Return appropriate status codes:

// app/api/cron/task/route.ts
export async function GET(request: Request) {
  try {
    await performTask();
    return Response.json({ success: true }, { status: 200 });
  } catch (error) {
    if (error instanceof TransientError) {
      // Will be retried (5xx errors)
      return Response.json({ error: error.message }, { status: 500 });
    } else {
      // Won't be retried (4xx errors)
      return Response.json({ error: error.message }, { status: 400 });
    }
  }
}

Timeout

Cron jobs have a default timeout of 5 minutes.
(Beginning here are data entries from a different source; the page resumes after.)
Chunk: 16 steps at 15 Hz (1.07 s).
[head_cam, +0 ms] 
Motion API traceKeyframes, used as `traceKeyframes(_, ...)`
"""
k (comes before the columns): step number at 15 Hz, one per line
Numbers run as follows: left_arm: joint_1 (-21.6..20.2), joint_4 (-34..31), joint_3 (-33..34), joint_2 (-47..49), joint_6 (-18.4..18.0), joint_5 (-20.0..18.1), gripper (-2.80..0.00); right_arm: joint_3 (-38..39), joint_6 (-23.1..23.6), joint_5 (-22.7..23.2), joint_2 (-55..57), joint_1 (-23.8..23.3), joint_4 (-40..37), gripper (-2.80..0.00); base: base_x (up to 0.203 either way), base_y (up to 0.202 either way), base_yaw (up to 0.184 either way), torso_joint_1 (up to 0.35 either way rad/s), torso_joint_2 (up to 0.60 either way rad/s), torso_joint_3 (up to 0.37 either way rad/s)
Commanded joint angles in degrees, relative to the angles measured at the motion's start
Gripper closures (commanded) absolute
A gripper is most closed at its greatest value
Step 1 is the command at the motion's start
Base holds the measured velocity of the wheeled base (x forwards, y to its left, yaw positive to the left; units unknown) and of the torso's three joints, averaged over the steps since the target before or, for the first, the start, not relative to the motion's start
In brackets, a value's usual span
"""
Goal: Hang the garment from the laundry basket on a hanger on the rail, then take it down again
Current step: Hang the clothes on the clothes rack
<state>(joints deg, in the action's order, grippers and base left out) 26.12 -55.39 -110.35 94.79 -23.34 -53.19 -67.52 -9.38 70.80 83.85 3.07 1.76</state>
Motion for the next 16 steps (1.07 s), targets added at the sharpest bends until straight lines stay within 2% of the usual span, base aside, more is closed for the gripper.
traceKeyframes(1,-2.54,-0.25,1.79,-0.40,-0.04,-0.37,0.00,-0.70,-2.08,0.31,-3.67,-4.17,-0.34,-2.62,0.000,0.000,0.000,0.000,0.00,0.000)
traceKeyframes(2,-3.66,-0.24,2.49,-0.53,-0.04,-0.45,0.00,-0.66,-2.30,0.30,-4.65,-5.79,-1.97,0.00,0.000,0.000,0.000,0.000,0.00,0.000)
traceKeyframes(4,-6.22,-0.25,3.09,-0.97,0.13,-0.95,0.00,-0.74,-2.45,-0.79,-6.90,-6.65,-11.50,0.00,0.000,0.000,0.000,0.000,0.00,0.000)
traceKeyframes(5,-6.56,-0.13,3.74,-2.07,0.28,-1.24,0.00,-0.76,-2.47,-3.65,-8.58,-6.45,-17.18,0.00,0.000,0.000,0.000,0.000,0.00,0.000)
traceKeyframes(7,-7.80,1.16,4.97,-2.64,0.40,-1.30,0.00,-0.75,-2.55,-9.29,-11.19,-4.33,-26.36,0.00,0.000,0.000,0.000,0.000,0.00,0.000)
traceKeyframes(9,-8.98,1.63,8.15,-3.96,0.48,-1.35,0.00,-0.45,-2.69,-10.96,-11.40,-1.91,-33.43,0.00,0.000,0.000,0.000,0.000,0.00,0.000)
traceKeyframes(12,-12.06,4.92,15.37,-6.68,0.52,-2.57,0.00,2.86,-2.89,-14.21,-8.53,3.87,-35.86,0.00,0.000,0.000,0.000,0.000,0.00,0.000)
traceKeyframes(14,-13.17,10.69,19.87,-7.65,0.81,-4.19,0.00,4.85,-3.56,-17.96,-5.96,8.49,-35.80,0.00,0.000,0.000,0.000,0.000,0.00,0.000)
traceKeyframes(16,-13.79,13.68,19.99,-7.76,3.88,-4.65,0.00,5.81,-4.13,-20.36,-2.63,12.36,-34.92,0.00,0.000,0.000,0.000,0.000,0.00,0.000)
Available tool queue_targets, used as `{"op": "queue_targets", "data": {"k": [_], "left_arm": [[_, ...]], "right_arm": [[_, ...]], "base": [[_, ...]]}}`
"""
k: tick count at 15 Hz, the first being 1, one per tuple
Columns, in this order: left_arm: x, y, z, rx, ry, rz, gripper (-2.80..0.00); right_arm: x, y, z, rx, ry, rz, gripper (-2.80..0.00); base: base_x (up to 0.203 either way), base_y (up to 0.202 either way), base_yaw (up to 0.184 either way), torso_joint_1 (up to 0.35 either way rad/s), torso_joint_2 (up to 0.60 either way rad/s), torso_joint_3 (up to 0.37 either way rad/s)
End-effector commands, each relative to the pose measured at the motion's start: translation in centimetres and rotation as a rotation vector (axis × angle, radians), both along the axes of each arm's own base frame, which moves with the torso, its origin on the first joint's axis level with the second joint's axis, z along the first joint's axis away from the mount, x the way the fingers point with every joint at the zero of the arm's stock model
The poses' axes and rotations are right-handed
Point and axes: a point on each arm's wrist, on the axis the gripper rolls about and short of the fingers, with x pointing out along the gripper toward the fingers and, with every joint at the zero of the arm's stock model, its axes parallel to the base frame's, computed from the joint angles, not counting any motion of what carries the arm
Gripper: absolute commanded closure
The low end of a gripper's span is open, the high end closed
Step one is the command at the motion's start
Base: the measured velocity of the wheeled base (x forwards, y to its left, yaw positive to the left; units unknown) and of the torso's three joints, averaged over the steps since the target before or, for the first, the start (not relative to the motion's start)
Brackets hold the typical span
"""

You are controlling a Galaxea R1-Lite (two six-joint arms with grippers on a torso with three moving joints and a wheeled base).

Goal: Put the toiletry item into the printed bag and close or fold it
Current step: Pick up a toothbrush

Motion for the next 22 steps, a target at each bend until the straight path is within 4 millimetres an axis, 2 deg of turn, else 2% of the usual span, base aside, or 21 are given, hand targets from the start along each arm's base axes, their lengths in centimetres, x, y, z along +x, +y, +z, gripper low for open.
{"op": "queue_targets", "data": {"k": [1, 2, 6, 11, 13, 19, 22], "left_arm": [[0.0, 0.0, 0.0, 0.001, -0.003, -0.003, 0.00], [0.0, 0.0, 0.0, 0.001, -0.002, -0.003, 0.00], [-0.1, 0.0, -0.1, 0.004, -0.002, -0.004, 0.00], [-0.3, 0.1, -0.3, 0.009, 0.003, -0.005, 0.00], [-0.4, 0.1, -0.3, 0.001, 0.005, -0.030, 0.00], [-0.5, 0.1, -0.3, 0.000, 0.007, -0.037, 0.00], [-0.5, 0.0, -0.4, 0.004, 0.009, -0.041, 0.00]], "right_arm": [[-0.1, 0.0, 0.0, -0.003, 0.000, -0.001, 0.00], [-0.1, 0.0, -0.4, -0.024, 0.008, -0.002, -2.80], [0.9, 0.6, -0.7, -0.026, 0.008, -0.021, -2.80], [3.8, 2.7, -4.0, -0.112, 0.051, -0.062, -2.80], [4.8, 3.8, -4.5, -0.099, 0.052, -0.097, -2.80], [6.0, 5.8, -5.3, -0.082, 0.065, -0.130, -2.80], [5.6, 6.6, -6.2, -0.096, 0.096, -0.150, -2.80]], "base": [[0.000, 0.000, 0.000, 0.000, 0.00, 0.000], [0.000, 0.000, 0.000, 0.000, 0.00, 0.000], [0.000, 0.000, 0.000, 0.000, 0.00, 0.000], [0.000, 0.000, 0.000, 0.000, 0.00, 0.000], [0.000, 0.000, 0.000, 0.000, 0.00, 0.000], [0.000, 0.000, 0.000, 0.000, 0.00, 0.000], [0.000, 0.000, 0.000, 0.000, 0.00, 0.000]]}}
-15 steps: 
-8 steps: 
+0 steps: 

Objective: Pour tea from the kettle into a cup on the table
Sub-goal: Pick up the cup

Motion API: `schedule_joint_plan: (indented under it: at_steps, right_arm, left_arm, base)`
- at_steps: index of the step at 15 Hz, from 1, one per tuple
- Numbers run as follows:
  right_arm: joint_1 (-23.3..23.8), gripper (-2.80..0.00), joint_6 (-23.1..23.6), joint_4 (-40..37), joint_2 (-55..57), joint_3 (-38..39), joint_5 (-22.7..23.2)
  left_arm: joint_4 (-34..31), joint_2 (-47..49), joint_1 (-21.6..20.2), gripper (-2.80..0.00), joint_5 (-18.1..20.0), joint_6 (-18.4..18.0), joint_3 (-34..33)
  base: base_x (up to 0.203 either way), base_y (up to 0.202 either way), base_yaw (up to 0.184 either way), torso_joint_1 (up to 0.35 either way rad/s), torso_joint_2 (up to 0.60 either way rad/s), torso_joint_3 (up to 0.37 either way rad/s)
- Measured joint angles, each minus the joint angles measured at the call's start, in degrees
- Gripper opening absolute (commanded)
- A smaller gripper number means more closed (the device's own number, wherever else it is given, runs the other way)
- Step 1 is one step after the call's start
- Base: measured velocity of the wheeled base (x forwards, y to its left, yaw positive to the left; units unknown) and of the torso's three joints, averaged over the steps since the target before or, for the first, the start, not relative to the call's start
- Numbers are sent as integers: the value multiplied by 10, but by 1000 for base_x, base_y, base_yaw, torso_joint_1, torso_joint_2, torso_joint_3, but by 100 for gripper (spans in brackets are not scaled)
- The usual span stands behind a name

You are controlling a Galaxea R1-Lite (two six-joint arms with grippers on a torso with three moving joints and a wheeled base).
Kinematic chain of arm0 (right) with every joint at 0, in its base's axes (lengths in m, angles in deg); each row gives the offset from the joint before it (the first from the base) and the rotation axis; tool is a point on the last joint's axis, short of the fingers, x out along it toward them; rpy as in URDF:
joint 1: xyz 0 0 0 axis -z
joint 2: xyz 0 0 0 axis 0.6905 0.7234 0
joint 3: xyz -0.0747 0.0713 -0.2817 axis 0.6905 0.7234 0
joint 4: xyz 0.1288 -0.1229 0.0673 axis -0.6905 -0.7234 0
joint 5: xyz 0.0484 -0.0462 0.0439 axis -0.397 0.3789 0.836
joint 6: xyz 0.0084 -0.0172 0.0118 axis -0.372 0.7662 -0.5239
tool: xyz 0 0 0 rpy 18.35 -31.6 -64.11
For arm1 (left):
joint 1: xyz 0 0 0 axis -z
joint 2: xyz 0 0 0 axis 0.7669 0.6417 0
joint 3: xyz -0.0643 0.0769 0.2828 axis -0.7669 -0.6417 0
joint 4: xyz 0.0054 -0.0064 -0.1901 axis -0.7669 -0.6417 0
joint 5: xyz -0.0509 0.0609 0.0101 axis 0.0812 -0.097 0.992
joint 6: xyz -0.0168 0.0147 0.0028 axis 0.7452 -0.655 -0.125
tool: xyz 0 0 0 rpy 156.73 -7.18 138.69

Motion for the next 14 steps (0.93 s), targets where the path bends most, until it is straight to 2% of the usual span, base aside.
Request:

If your job takes longer, it will be terminated.

For long-running tasks, consider:

  • Breaking them into smaller jobs
  • Using background job queues
  • Processing in batches

Best Practices

  • Name
    Idempotency
    Description

    Design cron jobs to be idempotent—running them multiple times should produce the same result:

    // ✅ Good: Idempotent
    await db.session.deleteMany({
      where: { expiresAt: { lt: sevenDaysAgo } }
    });
    
    // ❌ Bad: Not idempotent
    await db.user.updateMany({
      data: { credits: { increment: 10 } }
    });
    
  • Name
    Use Locking
    Description

    Prevent concurrent executions with distributed locks:

    import { redis } from '@/lib/redis';
    
    const lockKey = 'cron:backup:lock';
    const acquired = await redis.set(lockKey, '1', 'EX', 3600, 'NX');
    
    if (!acquired) {
      return Response.json({ error: 'Already running' }, { status: 409 });
    }
    
    try {
      await performBackup();
    } finally {
      await redis.del(lockKey);
    }
    
  • Name
    Monitor Duration
    Description

    Track how long jobs take and log if they exceed expected duration:

    const start = Date.now();
    await performTask();
    const duration = Date.now() - start;
    
    if (duration > 5 * 60 * 1000) { // 5 minutes
      console.warn(`Job took ${duration}ms`);
    }
    
  • Name
    Test Locally
    Description

    Test cron endpoints locally before deploying:

    # Invoke endpoint manually
    curl http://localhost:3000/api/cleanup \
      -H "Authorization: Bearer your-cron-secret"
    

Troubleshooting

  • Name
    Cron not executing
    Description

    Possible causes:

    • Invalid cron expression (use crontab.guru)
    • .temps.yaml file not in correct location (should match project directory)
    • Endpoint path doesn't match
    • Environment not deployed
    • YAML syntax error in .temps.yaml

    Solution:

    • Verify .temps.yaml is in your project directory (check project settings for directory path)
    • Check YAML syntax is valid
    • Check cron syntax with crontab.guru
    • Ensure your endpoint path matches exactly (including leading slash)
    • Redeploy your application (cron configuration happens after deployment)
    • Check deployment logs for cron configuration messages
  • Name
    401 Unauthorized errors
    Description

    Cause: Missing or incorrect CRON_SECRET environment variable.

    Solution:

    • Set CRON_SECRET in your environment variables
    • Verify it matches what your endpoint expects
    • Check the Authorization header format
  • Name
    Timeout errors
    Description

    Cause: Job takes longer than 5-minute default timeout.

    Solution:

    • Break long-running tasks into smaller jobs
    • Use background job queues for heavy processing
    • Process data in batches
  • Name
    Jobs running multiple times
    Description

    Cause: Multiple environments deployed with same schedule.

    Solution: This is expected behavior—each environment runs its own cron jobs. Use locking (see Best Practices) if you need to prevent concurrent execution.